The system helps to manage the crowds, he said, and those waiting can leave the line and come back later. A similar system was implemented in Ottawa, where those in line were issued wristbands.

At a clinic in Toronto's east end, thousands waited in line for hours on a rainy and miserable Halloween morning.

Lynn Duncan, 44, was the first in line, arriving at about 4:15 a.m.

"I saw the lineups (on TV) and thought I might as well get it over with," said the mother of two, who suffers from bronchitis.

"This morning's not a hassle. I know it ends at 10 (when the clinic opens). I'm scared. I don't want to be on a ventilator."

It was 33-year-old Curtis Ryan's third attempt to get the flu shot for his three-year-old son, Maxwell. He'd twice been thwarted by long lineups and early closures.

"I'm going to get in line and get it done so I can have the rest of Halloween," he said.

Mr.

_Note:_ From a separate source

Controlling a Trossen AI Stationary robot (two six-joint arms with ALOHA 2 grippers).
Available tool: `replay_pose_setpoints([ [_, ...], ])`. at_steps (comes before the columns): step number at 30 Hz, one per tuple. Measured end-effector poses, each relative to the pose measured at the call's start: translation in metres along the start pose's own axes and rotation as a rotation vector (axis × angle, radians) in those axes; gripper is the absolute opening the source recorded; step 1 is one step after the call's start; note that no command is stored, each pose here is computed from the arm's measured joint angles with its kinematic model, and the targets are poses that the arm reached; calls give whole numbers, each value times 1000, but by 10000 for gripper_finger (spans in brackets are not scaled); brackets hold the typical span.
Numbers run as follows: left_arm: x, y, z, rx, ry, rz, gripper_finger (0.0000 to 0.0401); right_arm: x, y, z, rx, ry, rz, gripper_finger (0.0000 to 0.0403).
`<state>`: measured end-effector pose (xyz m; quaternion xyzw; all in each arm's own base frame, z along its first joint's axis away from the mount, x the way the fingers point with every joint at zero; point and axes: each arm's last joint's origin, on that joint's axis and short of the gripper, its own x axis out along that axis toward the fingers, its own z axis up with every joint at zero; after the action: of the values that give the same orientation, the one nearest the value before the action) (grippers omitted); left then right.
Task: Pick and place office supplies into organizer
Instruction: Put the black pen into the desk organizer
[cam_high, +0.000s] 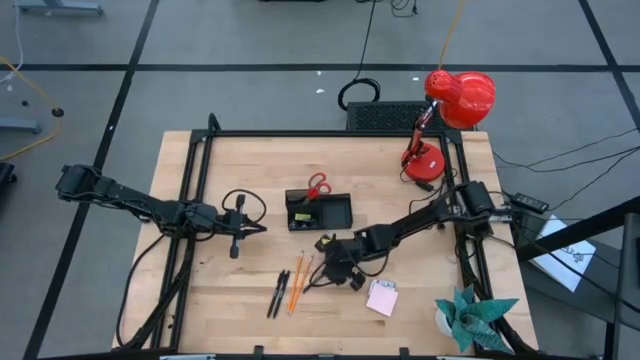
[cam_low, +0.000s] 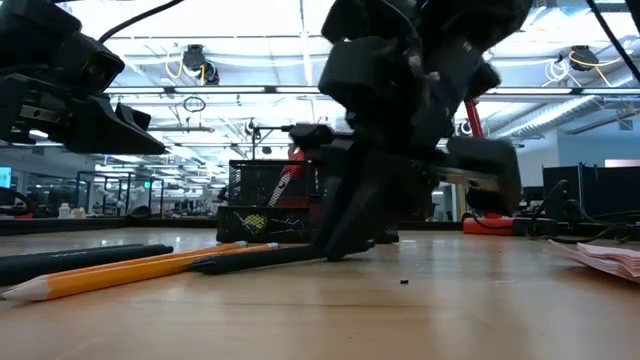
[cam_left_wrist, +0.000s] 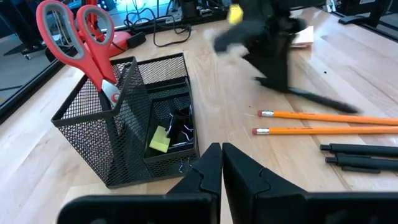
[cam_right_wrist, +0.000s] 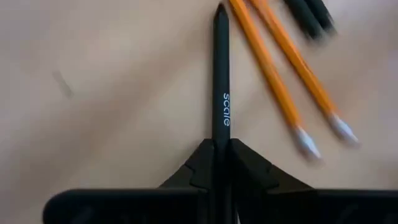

Ryan, who arrived just before 4:30 a.m. to claim the second spot in line, suggested health officials should have been better prepared for the long queues.

"They say they didn't expect this many people. But anything that kills children, you're going to get people."

Many in the line brought lawn chairs and umbrellas, some dozing as the long wait dragged on.

Some were blunt in their criticism of the flu shot rollout.

"I think it's a debacle," said Julie, 35, who declined to give her last name.

She's 38 weeks pregnant and got her shot a few days ago but was lining up so her two-year-old and husband could be immunized.

"It's embarrassing," she said, looking at the line, which including parents pushing strollers and toddlers playing in the rain.

"These kids are going to get sick trying to get the shot."

Mr. McGuinty said he's disappointed at the shortfall, but he's not blaming Ottawa for the dramatic slowdown in the delivery of the vaccine.

He added that everyone must pull together to do their best under the circumstances.